Better Hair Styling Through Chemistry (?) – 1905
On this day in 1905, a German hair stylist in London demonstrated the first “permanent wave.”
Karl Ludvig Nessler (Nestle) used a mixture of cow urine and water on the hair to break the bonds of the hair and then reform them in a new shape, molded around rods the hair had been wrapped around. His machine looked a bit like a cow-milking machine, because it was dangerous to have the caustic chemicals near the skin, so a complicated system of countering weights were suspended from a stand above the seated customer. (This procedure only worked on long hair because of the need to keep stuff away from the scalp.

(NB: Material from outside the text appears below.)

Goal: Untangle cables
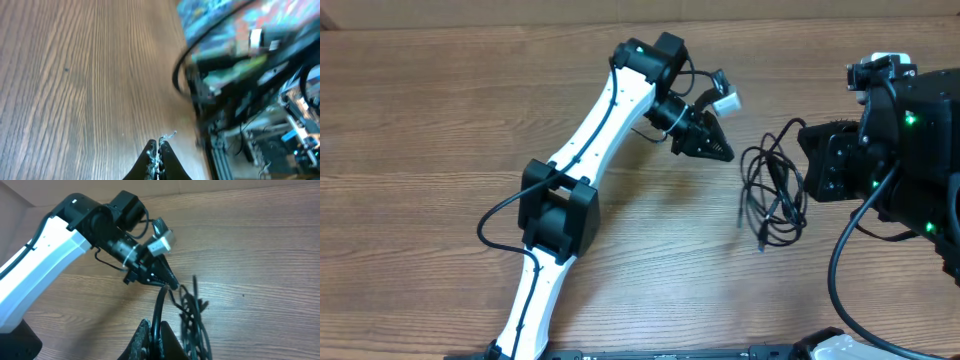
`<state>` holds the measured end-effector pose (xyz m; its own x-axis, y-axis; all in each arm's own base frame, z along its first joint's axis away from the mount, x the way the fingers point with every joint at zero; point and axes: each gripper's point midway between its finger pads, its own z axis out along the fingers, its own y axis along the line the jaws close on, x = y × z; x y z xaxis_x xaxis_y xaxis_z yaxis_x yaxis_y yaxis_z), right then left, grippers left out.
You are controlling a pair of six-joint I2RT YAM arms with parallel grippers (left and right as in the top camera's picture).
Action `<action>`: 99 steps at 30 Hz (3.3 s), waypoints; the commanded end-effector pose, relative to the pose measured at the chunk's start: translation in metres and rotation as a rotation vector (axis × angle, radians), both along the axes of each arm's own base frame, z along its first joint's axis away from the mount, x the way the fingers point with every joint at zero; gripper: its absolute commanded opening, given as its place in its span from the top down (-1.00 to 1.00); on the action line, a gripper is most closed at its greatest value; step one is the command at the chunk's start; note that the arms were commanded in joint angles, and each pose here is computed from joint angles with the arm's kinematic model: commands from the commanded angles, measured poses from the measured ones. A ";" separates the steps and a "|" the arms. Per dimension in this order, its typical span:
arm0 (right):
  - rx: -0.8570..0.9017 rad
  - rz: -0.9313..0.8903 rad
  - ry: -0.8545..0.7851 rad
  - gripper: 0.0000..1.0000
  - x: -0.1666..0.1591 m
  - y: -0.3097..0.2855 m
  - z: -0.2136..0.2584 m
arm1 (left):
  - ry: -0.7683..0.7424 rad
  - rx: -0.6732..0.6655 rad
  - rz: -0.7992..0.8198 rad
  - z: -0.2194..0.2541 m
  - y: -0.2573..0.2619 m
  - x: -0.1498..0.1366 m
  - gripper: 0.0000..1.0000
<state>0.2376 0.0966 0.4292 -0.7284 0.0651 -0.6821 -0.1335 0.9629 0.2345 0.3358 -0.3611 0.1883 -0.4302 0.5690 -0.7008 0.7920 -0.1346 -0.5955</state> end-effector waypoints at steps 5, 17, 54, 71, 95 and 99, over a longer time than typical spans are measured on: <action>0.021 -0.003 -0.034 0.93 -0.002 -0.001 0.010 | 0.116 -0.039 0.085 0.014 0.016 0.016 -0.33; 0.033 -0.003 -0.064 0.93 0.003 0.001 0.016 | 0.210 0.026 0.084 0.013 0.020 0.001 -0.82; -0.149 -0.349 -0.075 0.92 0.034 -0.077 0.001 | -0.077 0.430 0.602 0.114 0.163 0.032 0.91; 0.029 -0.585 0.052 0.92 0.067 -0.179 -0.028 | -0.172 0.422 1.103 0.211 0.283 -0.002 0.92; 0.293 -0.876 0.295 0.92 0.100 -0.269 -0.175 | -0.334 0.484 1.483 0.264 0.334 -0.050 0.92; 0.279 -0.742 0.315 0.92 0.113 -0.230 -0.176 | -0.278 0.408 1.394 0.261 0.313 -0.041 0.92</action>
<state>0.3367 -0.1687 0.2495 -0.4969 0.7946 -0.3489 0.7129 0.6030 0.3580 0.2811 -0.0333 0.4530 -0.6470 0.0165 -0.7624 0.1824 0.9741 -0.1337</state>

The photos here are of slightly later models.) The machine then heated up the hair to about 212 degrees Fahrenheit (100 degrees Celsius). The procedure took about six hours.
Ridiculous, eh? How did he ever convince women to let him put cow urine on their hair, let alone the danger and the heat and the six hours???
By the way...
- The first person Nessler used his method on was his wife—and it burned off all her hair and gave her scalp burns! When her hair grew back, he tried a slightly different procedure—and burned her hair off again. But the third time was the charm!
- The chemicals and machines used changed (of course) to make perming less dangerous and time-consuming, and by the 1930s the perm had really caught on. The majority of middle class women and virtually all the rich and famous women permed their hair regularly, perhaps four times a year!
- Nowadays there are alkaline and acid perms, endothermic and exothermic perms, digital perms and home perms—plus chemical straightening of the hair.